### INFORMATION SHOWN
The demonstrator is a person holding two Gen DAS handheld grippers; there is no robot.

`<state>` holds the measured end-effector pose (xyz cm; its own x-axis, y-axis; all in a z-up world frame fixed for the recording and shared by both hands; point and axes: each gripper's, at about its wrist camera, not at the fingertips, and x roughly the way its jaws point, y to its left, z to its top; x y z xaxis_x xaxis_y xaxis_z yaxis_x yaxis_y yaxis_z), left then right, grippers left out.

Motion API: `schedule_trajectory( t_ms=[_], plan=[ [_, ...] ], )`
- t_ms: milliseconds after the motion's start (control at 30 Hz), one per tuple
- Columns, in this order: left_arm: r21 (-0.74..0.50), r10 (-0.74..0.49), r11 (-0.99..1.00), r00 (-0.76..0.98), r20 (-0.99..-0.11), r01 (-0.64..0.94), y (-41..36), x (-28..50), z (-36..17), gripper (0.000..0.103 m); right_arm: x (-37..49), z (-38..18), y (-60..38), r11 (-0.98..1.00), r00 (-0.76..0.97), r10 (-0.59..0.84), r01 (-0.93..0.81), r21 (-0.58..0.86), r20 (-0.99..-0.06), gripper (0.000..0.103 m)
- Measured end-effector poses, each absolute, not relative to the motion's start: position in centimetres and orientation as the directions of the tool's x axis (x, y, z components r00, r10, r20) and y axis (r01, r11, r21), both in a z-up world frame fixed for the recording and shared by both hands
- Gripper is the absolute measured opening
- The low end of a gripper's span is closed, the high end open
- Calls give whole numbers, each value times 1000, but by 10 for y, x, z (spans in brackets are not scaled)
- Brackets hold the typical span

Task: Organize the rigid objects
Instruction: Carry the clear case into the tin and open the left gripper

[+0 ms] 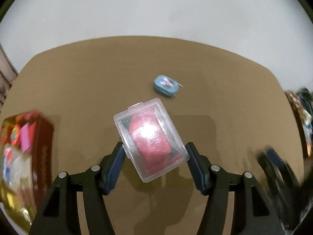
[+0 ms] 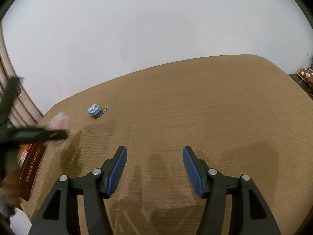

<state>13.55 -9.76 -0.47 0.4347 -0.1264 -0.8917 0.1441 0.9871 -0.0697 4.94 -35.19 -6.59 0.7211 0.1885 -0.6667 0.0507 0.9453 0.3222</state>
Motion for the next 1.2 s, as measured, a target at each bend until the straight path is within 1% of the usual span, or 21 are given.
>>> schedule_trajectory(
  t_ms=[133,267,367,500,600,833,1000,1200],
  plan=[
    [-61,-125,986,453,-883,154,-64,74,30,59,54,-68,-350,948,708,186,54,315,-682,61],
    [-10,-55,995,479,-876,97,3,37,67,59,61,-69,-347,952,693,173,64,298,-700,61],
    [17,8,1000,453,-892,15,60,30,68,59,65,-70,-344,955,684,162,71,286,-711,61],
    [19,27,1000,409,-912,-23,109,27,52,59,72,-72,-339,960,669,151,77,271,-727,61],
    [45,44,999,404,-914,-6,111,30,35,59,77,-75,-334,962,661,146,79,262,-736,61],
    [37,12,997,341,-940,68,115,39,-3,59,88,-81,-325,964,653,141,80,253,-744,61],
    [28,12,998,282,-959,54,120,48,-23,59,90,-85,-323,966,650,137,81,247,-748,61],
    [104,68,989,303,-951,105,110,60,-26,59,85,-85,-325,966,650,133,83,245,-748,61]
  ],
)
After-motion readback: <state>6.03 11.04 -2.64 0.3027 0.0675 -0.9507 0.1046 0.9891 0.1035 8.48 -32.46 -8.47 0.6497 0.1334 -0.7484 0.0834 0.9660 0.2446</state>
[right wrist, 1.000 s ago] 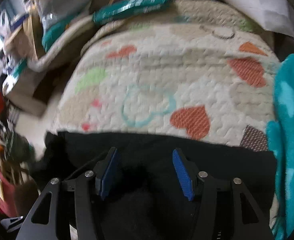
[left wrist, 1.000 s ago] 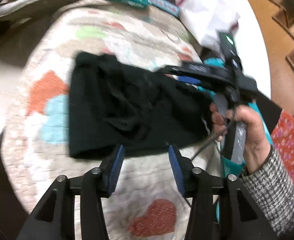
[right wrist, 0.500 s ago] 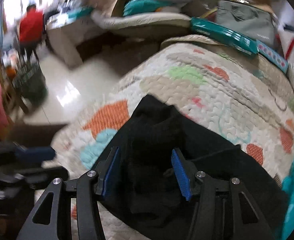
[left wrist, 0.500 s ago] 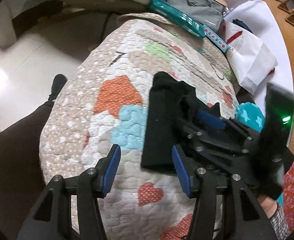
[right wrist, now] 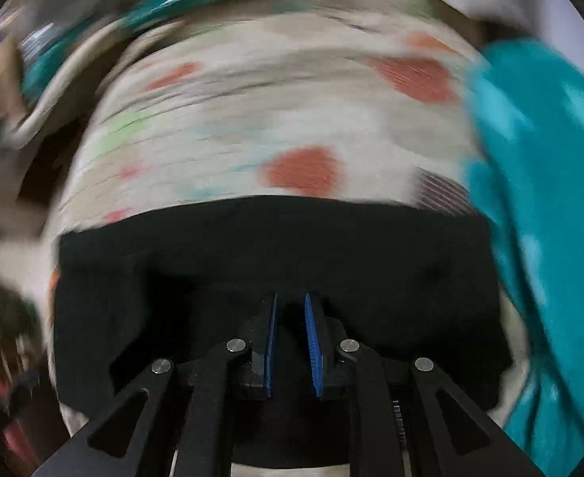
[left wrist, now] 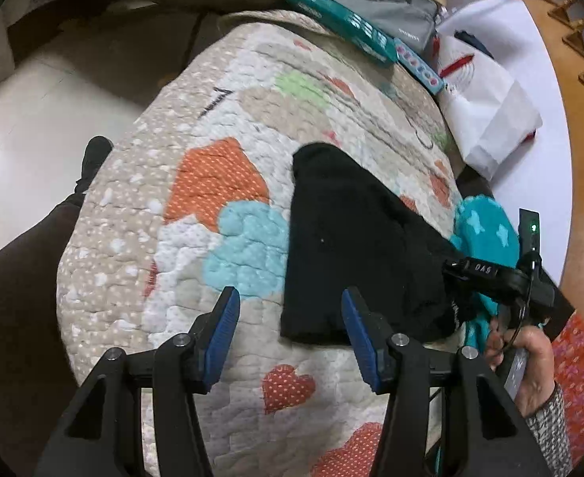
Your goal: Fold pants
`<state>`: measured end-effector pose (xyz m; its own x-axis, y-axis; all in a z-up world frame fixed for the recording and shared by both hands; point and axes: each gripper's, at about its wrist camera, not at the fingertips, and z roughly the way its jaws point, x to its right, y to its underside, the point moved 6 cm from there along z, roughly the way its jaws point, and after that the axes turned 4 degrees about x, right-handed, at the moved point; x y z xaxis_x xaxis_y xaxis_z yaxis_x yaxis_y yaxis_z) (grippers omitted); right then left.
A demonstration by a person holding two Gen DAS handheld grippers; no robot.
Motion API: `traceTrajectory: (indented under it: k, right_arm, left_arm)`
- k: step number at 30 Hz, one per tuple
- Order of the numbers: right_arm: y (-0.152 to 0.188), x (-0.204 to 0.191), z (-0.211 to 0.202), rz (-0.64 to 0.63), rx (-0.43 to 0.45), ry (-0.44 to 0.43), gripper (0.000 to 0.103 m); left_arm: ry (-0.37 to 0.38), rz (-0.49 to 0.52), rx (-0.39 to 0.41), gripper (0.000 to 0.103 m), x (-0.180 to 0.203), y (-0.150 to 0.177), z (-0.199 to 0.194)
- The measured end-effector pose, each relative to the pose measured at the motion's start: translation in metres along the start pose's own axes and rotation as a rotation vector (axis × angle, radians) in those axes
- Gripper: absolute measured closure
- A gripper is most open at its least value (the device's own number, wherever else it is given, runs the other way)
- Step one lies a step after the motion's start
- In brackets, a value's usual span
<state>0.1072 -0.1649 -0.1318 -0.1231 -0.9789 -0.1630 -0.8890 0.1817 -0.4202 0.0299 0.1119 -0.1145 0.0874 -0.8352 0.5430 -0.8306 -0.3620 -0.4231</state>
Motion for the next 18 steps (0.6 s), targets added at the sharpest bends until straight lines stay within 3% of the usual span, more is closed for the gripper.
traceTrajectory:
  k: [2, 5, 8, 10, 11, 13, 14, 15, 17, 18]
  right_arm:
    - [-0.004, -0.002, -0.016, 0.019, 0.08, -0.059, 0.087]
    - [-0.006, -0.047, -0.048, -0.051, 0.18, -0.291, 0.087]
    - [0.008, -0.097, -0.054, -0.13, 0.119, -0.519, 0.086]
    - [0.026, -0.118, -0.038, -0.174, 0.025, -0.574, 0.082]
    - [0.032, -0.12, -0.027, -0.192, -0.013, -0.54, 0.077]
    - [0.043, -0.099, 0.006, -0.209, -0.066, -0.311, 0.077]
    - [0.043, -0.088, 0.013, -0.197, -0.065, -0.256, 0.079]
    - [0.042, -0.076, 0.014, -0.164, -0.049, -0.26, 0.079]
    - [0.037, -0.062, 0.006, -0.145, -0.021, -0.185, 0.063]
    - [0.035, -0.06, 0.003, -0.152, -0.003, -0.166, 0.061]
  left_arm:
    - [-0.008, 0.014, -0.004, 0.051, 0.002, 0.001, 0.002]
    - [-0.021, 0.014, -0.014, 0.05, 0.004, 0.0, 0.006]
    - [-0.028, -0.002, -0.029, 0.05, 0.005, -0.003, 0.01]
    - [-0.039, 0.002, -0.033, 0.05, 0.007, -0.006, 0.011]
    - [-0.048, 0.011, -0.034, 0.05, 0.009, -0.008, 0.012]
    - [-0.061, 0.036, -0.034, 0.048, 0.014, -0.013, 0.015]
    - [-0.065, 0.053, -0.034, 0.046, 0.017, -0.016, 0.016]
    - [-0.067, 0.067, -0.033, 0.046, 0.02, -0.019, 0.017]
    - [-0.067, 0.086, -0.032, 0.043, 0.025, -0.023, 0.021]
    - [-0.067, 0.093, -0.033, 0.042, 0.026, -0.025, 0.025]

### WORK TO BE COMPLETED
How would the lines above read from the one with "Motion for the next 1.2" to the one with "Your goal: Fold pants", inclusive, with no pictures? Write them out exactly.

### PROBLEM SOLUTION
Motion for the next 1.2 s, as measured, a target at each bend until the straight path is within 1% of the usual span, or 21 are given.
>>> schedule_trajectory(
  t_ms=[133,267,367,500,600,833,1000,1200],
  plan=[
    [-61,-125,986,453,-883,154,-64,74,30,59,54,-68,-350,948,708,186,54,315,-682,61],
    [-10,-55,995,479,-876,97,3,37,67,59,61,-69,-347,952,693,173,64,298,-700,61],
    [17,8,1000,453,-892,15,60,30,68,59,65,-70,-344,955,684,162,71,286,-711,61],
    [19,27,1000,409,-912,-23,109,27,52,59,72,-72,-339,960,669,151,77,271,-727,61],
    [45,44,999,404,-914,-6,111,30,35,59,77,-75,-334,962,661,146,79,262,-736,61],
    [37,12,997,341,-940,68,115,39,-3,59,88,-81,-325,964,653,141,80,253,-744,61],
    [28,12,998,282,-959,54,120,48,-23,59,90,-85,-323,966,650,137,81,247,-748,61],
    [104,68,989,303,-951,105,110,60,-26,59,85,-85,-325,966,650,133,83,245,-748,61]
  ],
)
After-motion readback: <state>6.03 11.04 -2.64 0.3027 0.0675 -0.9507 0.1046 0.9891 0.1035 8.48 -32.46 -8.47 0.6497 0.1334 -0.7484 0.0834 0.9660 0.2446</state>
[right wrist, 1.000 s ago] 
[left wrist, 1.000 s ago] 
[right wrist, 0.500 s ago] 
[left wrist, 0.500 s ago] 
[right wrist, now] 
[left wrist, now] 
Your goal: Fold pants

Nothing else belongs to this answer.